- Required work -
The answer should consist of each line from the data below that includes "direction".

- Given records -

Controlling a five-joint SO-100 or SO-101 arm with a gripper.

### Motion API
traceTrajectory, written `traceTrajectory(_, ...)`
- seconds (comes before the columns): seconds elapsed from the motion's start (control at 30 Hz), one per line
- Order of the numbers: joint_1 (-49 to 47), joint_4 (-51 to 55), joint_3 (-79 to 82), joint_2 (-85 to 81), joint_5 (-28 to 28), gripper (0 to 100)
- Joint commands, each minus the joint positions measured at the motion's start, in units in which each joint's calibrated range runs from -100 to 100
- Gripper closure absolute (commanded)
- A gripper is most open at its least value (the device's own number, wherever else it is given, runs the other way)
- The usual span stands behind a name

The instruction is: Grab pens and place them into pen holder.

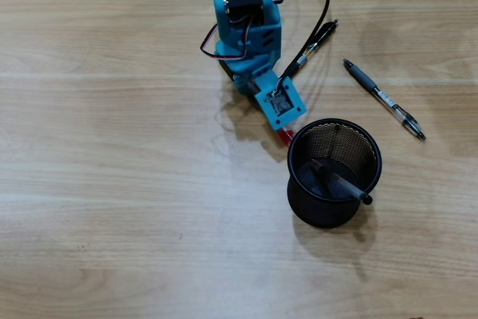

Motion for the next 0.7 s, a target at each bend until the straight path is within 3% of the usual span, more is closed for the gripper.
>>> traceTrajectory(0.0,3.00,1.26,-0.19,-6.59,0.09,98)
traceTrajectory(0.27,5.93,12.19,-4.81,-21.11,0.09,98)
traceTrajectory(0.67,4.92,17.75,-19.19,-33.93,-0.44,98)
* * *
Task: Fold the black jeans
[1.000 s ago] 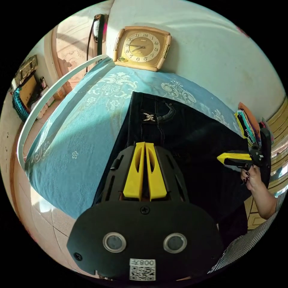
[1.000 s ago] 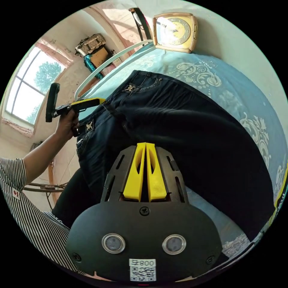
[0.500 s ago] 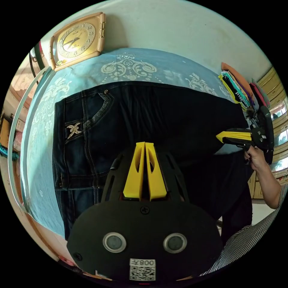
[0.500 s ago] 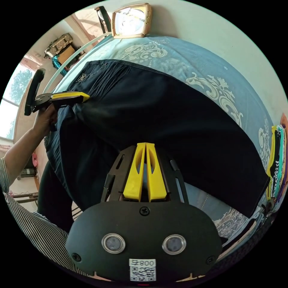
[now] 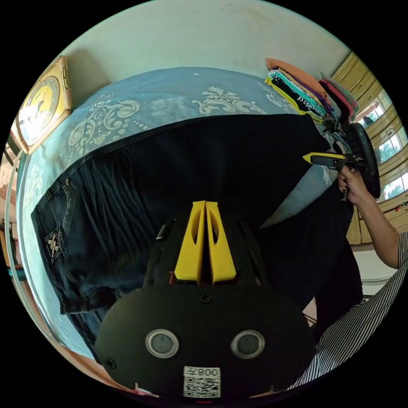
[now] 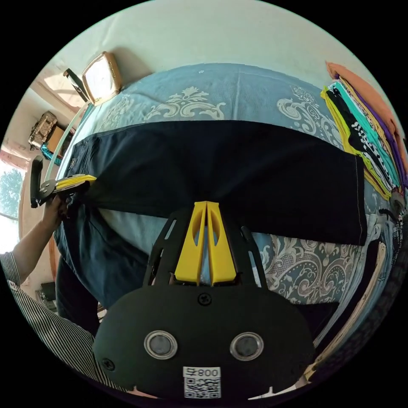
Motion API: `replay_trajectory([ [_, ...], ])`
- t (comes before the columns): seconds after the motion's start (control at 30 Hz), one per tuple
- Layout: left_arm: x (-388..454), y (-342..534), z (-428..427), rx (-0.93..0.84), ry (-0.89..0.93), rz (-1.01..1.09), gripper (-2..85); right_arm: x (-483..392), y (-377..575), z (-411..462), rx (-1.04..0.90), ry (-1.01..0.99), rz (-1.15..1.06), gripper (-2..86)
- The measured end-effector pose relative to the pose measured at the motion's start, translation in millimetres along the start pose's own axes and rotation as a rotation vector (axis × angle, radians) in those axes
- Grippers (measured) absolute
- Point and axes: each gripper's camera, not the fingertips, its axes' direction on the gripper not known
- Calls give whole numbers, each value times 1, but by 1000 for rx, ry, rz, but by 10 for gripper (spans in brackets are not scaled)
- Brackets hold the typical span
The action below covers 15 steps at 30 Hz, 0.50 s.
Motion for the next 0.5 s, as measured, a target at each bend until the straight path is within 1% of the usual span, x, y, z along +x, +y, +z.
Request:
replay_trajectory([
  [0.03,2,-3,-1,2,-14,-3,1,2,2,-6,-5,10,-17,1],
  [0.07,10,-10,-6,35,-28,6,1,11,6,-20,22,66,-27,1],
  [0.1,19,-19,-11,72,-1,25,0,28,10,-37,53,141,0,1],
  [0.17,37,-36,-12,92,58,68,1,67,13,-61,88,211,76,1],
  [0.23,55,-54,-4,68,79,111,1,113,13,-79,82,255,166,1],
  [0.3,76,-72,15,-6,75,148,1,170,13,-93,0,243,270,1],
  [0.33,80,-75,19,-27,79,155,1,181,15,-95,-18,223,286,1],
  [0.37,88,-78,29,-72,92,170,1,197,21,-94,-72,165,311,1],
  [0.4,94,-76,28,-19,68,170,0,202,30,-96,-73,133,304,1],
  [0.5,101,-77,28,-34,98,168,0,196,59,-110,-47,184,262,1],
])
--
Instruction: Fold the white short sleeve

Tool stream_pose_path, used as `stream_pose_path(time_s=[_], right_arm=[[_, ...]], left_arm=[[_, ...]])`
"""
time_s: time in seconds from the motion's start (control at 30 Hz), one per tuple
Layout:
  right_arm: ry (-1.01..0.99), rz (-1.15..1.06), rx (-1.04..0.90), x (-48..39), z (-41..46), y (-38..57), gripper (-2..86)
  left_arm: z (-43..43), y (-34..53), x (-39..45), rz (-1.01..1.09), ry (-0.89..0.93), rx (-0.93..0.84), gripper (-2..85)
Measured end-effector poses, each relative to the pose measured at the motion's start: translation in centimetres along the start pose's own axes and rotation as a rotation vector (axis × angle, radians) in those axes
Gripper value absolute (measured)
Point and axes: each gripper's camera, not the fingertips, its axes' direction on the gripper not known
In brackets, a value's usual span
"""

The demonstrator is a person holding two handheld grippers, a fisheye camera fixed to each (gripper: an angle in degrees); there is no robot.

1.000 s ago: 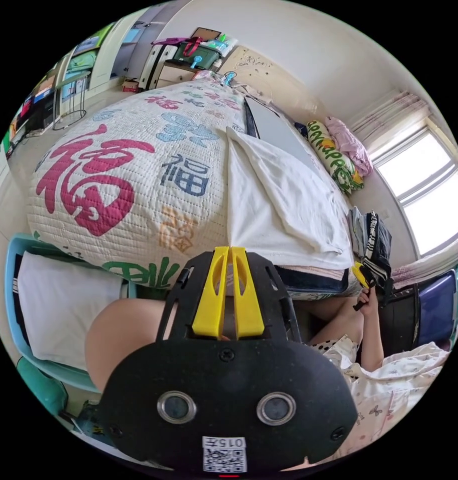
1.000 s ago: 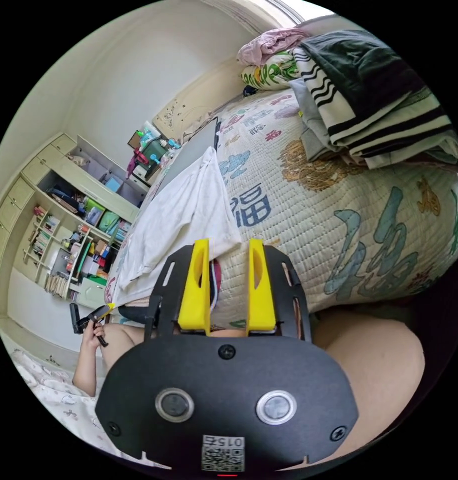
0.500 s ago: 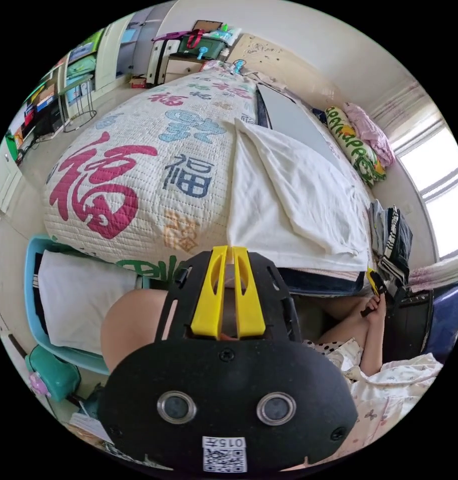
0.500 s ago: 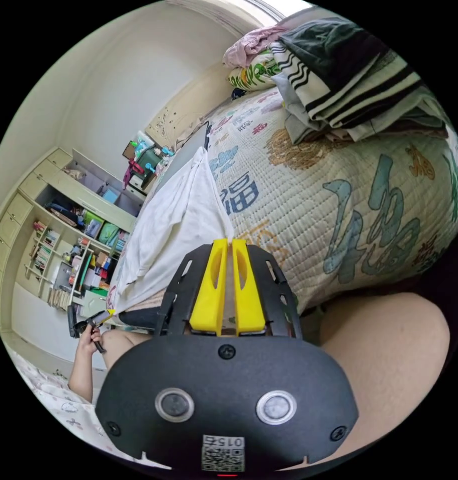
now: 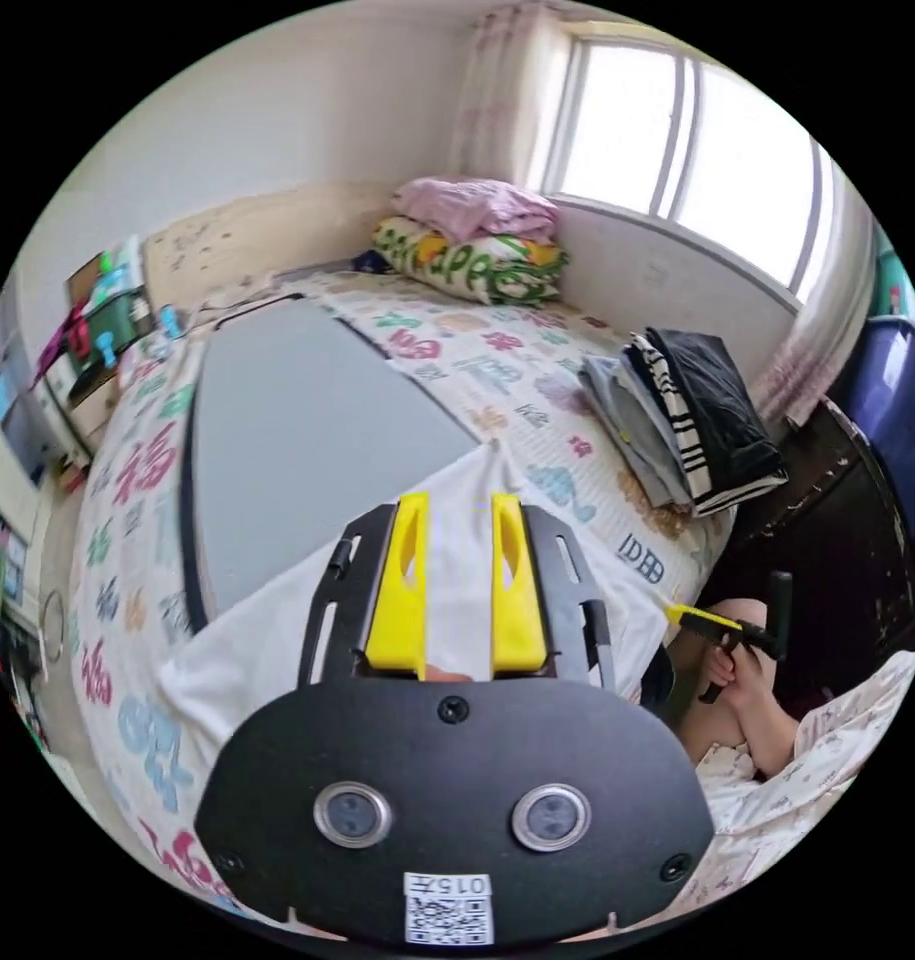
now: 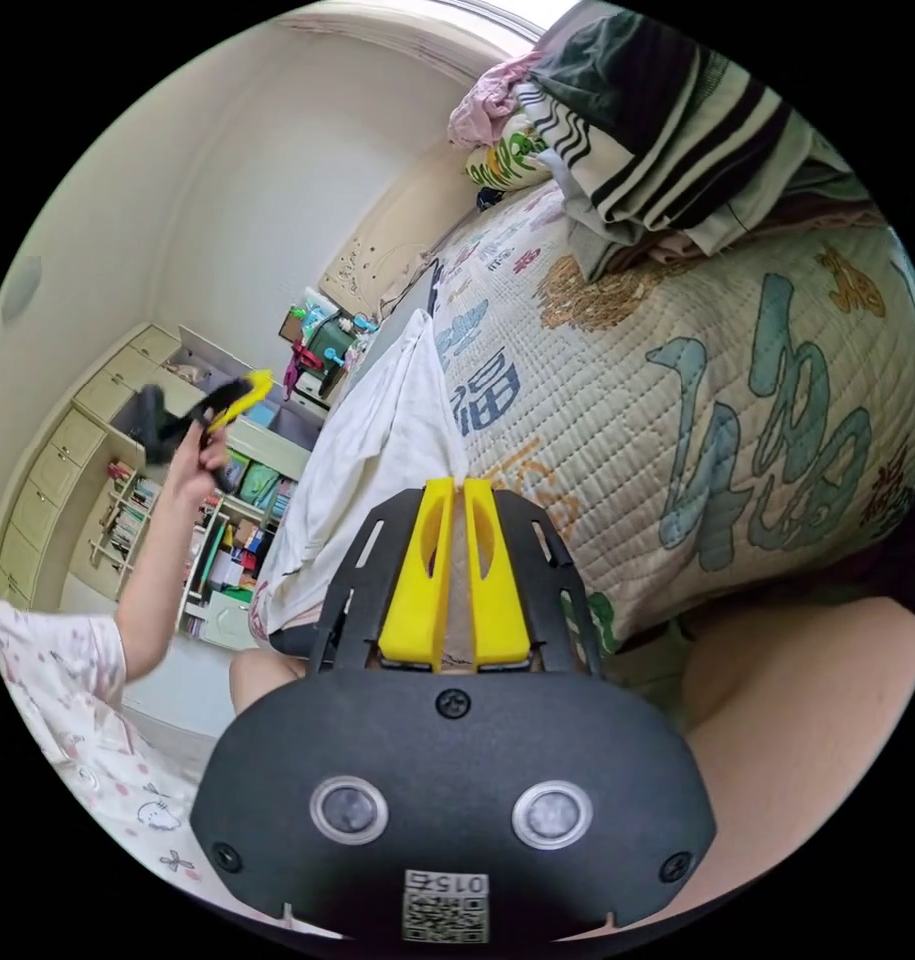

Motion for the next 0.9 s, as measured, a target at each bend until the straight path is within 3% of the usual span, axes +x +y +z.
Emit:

- Solution to the exercise -
- Point and axes: each gripper's camera, not the fingertips, its axes' direction on the gripper not known
Point and axes: each gripper's camera, not the fingertips, its axes' direction on the gripper not known

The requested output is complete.